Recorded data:

◇ ◇ ◇ ◇ ◇ ◇ ◇

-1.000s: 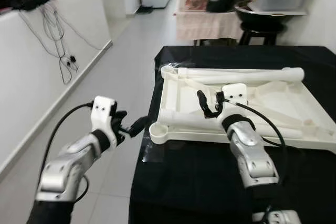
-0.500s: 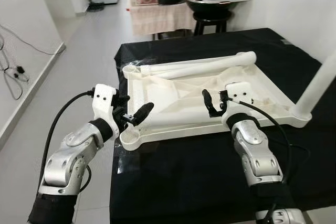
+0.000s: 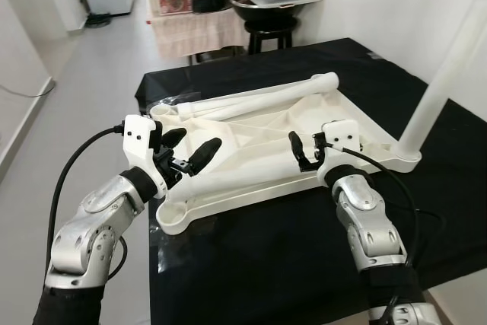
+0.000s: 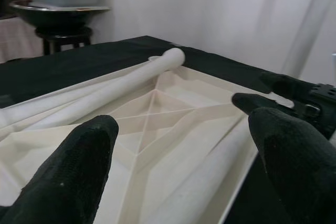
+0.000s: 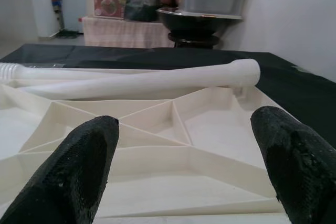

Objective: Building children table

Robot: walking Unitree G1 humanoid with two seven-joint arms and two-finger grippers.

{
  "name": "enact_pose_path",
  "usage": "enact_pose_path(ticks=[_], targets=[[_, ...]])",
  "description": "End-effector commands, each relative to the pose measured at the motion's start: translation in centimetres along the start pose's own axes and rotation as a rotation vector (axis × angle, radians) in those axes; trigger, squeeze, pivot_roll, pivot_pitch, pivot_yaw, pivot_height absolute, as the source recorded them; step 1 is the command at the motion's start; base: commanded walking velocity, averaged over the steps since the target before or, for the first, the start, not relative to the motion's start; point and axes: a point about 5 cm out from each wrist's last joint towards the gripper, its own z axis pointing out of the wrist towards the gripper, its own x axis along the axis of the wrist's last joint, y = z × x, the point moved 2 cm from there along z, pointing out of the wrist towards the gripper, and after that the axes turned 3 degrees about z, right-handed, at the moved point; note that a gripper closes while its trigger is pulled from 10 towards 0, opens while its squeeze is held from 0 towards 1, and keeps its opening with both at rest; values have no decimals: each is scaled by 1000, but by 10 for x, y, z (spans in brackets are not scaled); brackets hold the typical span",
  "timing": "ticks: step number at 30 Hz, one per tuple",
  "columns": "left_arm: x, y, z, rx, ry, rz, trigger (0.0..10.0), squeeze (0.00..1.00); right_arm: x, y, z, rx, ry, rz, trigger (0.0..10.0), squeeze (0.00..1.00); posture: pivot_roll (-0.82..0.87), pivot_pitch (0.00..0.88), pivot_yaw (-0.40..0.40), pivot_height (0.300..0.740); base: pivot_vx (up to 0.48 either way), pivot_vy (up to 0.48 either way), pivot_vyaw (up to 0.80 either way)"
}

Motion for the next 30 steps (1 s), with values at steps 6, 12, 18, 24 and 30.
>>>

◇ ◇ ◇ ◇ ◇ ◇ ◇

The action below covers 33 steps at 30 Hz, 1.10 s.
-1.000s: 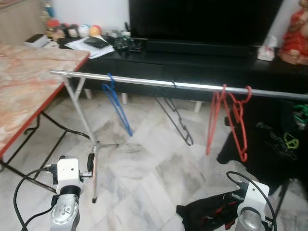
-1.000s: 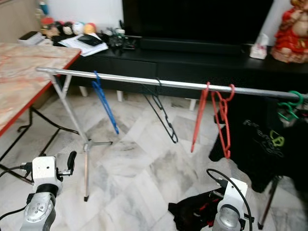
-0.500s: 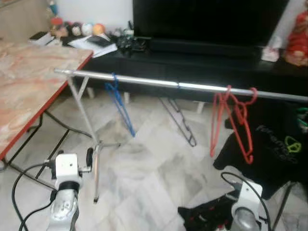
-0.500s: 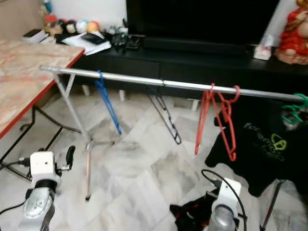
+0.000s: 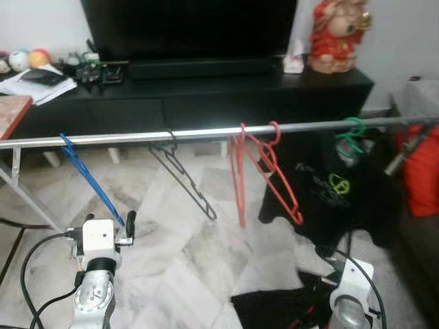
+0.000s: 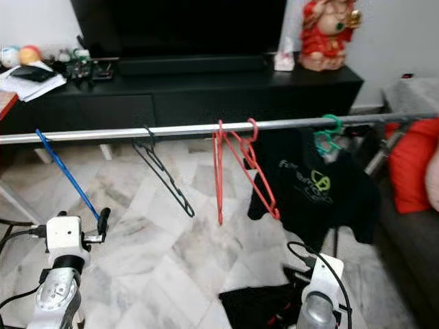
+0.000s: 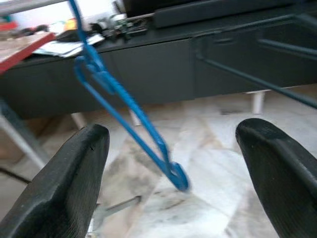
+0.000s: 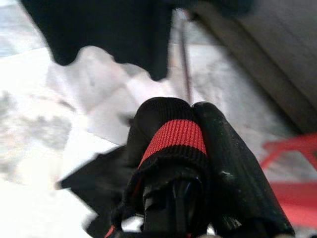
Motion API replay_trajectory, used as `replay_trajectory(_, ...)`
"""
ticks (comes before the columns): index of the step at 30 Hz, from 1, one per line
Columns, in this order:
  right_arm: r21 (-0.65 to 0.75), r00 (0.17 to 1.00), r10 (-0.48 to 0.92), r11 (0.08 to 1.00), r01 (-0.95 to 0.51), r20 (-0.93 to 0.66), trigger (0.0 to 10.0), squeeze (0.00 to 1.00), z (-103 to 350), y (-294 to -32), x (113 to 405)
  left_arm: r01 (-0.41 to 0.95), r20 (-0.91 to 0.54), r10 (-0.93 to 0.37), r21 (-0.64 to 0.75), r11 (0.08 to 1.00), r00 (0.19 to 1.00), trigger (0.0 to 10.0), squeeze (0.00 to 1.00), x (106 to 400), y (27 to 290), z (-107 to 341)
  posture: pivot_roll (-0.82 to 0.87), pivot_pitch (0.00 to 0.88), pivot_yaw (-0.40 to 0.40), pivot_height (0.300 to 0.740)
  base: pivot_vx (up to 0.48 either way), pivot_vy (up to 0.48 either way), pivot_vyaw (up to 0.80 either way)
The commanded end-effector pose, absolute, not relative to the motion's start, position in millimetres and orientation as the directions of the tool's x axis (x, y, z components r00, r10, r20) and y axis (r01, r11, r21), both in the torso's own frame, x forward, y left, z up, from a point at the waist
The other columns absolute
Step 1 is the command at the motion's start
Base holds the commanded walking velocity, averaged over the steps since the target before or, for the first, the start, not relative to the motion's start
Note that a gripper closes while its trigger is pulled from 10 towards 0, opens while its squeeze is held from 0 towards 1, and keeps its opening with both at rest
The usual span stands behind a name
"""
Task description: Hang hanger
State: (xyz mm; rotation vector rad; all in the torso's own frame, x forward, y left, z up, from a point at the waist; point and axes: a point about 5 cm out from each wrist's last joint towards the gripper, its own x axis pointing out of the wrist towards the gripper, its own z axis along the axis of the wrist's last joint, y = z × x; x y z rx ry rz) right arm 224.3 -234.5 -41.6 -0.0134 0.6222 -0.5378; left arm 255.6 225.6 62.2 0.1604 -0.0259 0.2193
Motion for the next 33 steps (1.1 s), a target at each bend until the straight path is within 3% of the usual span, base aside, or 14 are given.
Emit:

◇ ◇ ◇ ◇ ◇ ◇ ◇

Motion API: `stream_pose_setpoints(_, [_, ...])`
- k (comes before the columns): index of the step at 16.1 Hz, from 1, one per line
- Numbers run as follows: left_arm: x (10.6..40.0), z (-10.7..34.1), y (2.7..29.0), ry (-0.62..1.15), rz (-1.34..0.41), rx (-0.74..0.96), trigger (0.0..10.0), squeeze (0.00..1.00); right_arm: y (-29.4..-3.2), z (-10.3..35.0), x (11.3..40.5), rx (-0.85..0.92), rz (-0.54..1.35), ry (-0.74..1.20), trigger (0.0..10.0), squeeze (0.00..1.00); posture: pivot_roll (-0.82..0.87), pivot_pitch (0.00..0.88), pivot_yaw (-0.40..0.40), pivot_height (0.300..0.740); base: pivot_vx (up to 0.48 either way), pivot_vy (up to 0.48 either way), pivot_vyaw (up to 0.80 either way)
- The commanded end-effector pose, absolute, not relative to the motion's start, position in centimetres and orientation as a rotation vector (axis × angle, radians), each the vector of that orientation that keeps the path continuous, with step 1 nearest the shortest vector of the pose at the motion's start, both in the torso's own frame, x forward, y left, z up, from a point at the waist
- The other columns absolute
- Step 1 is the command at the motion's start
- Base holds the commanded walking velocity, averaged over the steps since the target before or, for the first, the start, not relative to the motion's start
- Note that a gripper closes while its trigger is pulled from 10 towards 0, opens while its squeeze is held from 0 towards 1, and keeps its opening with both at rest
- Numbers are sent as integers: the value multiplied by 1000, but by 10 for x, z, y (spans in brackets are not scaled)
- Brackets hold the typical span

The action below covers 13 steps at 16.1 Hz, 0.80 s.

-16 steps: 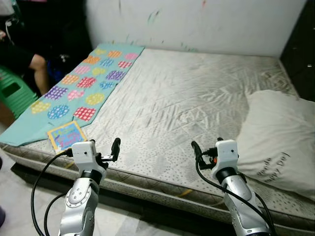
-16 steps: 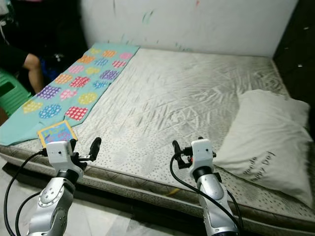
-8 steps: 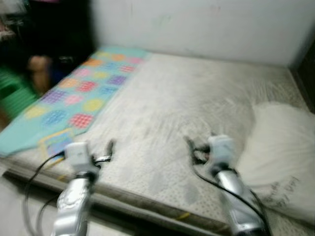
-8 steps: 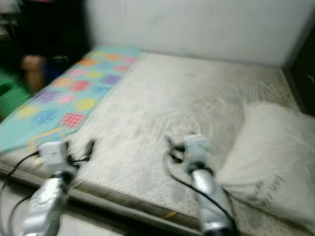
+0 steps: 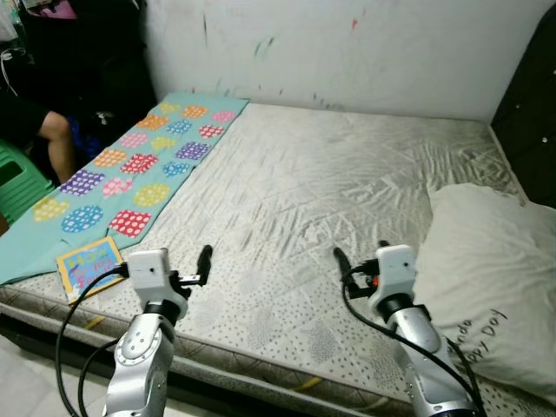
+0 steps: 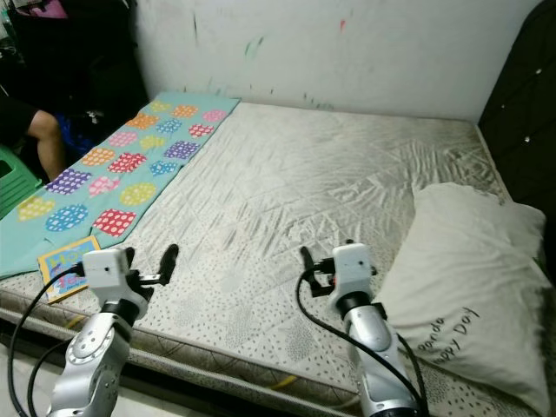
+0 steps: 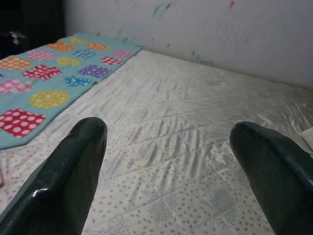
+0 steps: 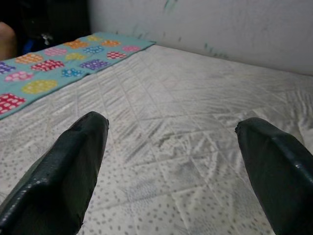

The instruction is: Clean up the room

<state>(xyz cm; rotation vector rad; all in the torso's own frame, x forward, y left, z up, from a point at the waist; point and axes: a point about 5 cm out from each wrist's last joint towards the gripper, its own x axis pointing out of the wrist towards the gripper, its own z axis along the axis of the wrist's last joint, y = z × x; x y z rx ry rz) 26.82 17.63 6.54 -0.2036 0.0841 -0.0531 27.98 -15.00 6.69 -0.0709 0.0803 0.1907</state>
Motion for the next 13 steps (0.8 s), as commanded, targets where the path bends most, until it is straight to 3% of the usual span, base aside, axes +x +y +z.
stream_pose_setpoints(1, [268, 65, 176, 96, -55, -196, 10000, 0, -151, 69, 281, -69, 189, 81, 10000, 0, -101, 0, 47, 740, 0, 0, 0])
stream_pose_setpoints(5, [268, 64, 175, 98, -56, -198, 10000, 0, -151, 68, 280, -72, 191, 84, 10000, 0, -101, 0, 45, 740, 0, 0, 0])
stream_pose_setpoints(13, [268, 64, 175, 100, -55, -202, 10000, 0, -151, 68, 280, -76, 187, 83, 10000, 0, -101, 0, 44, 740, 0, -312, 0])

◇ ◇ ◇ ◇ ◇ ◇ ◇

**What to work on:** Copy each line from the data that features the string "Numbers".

**Exercise solution:**
- Numbers run as follows: left_arm: x (10.6..40.0), z (-10.7..34.1), y (2.7..29.0), ry (-0.62..1.15), rz (-1.34..0.41), rx (-0.74..0.96), trigger (0.0..10.0), squeeze (0.00..1.00); right_arm: y (-29.4..-3.2), z (-10.3..35.0), x (11.3..40.5), rx (-0.85..0.92), rz (-0.54..1.35), ry (-0.74..1.20), trigger (0.0..10.0), squeeze (0.00..1.00); posture: pivot_roll (-0.82..0.87), pivot_pitch (0.00..0.88), pivot_yaw (-0.40..0.40), pivot_height (0.300..0.740); base: pivot_vx (up to 0.48 either way), pivot_vy (up to 0.48 either way), pivot_vyaw (up to 0.80 either way)
- Numbers are sent as integers: the value multiplied by 1000, but by 10 for x, z, y (spans in brackets are not scaled)

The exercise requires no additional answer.